======== DATASET EXCERPT
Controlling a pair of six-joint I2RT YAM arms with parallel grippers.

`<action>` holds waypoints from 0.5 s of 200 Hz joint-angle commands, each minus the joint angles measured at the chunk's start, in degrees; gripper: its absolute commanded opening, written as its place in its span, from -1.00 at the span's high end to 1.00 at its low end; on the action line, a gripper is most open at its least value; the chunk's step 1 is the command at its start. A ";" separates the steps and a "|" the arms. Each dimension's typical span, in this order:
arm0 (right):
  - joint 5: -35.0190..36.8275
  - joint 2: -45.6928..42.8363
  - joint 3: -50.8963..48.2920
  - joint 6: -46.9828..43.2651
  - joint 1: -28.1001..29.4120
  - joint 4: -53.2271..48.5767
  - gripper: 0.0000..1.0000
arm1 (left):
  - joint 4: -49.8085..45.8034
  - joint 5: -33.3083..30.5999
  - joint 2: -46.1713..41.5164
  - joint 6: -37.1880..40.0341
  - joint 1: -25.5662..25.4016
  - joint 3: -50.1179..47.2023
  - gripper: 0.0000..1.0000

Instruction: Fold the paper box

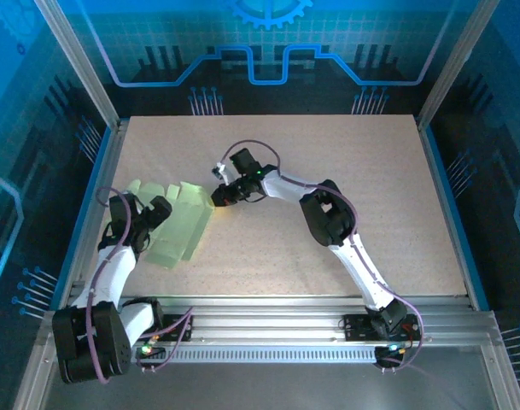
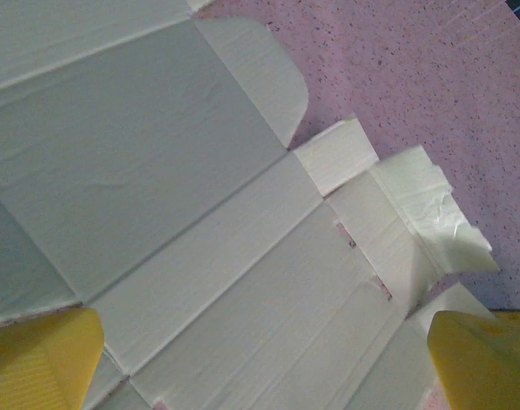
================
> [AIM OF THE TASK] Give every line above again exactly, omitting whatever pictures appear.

> [RESULT FOR THIS EXERCISE]
Controlling a pair of six-joint I2RT YAM arms with parallel grippers.

`<action>` holds waypoints from 0.5 s of 200 Hz joint-angle commands, each minus the joint angles measured at the chunk's start, in degrees; gripper: its absolute commanded opening, written as its place in its span, from -1.00 at the span's high end to 1.00 at its low end; on the action line, a gripper is most open at its least value; the chunk's step 1 is the command at its start. A ";" separates the steps and a "|" the arms. Each dimension's typical span, in this order:
arm0 (right):
  - joint 5: -35.0190..36.8275
  - joint 2: -45.6928..42.8363
  - joint 3: -50.8963..48.2920
  - joint 6: -46.9828..43.2651
  - joint 1: -28.1001..29.4120
  - joint 4: -53.2271..48.5767
  - gripper: 0.0000..1.0000
arm1 (left):
  - joint 4: -49.8085..45.8034
  - joint 5: -33.3083..30.5999
  - joint 2: -46.1713..41.5164
  - joint 6: -37.1880..40.0341
  - joint 1: -25.5662..25.4016
  - joint 3: -50.1179..47.2023
  - gripper: 0.0000..1.0000

Instruction: Fold the paper box

Nothing more remains for this exercise.